Saturday 8th August 2020  The Plague of Blood   

Exodus 7

Then the Lord said to Moses, ‘Pharaoh’s heart is hardened; he refuses to let the people go. Go to Pharaoh in the morning, as he is going out to the water; stand by at the river bank to meet him, and take in your hand the staff that was turned into a snake. Say to him, “The Lord, the God of the Hebrews, sent me to you to say, ‘Let my people go, so that they may worship me in the wilderness.’ But until now you have not listened. Thus says the Lord, ‘By this you shall know that I am the Lord.’ See, with the staff that is in my hand I will strike the water that is in the Nile, and it shall be turned to blood.
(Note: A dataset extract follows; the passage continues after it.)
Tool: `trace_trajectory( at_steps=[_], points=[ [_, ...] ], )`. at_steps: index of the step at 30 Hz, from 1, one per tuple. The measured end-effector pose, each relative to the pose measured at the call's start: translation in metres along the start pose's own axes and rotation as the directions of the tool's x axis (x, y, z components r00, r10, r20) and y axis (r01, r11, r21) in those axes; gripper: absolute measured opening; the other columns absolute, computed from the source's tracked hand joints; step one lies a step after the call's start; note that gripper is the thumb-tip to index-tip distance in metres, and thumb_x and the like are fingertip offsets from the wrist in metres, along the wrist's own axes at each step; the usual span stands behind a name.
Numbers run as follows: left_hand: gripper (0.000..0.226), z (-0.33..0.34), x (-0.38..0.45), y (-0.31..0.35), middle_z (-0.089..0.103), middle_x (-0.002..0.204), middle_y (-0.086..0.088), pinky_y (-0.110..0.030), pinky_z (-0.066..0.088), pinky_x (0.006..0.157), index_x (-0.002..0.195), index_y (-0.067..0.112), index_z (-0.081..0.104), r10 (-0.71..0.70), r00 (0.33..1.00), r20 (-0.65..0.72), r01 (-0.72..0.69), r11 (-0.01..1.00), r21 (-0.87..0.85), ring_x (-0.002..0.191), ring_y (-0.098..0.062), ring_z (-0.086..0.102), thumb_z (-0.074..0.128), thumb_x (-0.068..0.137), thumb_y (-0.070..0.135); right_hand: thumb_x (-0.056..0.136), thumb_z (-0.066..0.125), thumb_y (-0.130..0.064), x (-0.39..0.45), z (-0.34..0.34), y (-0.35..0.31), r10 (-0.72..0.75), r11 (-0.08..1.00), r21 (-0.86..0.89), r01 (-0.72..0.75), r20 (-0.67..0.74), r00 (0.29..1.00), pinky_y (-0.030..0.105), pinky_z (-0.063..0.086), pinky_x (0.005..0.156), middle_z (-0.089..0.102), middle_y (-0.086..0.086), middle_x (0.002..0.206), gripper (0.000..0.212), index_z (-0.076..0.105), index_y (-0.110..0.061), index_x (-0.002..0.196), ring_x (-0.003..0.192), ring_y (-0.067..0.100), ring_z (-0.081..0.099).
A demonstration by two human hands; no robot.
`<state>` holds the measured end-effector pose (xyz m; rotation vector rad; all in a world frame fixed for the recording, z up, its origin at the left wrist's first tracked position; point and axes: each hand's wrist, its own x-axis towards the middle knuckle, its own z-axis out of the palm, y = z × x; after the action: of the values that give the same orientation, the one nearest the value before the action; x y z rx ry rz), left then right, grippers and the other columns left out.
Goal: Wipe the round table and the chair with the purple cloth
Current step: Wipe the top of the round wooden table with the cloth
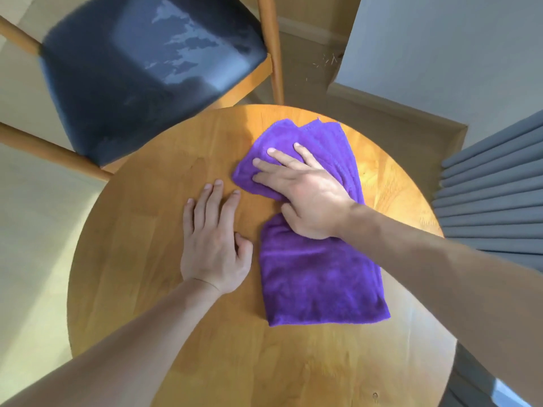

The fish in the river shall die, the river itself shall stink, and the Egyptians shall be unable to drink water from the Nile.”’  The Lord said to Moses, ‘Say to Aaron, “Take your staff and stretch out your hand over the waters of Egypt—over its rivers, its canals, and its ponds, and all its pools of water—so that they may become blood; and there shall be blood throughout the whole land of Egypt, even in vessels of wood and in vessels of stone.”’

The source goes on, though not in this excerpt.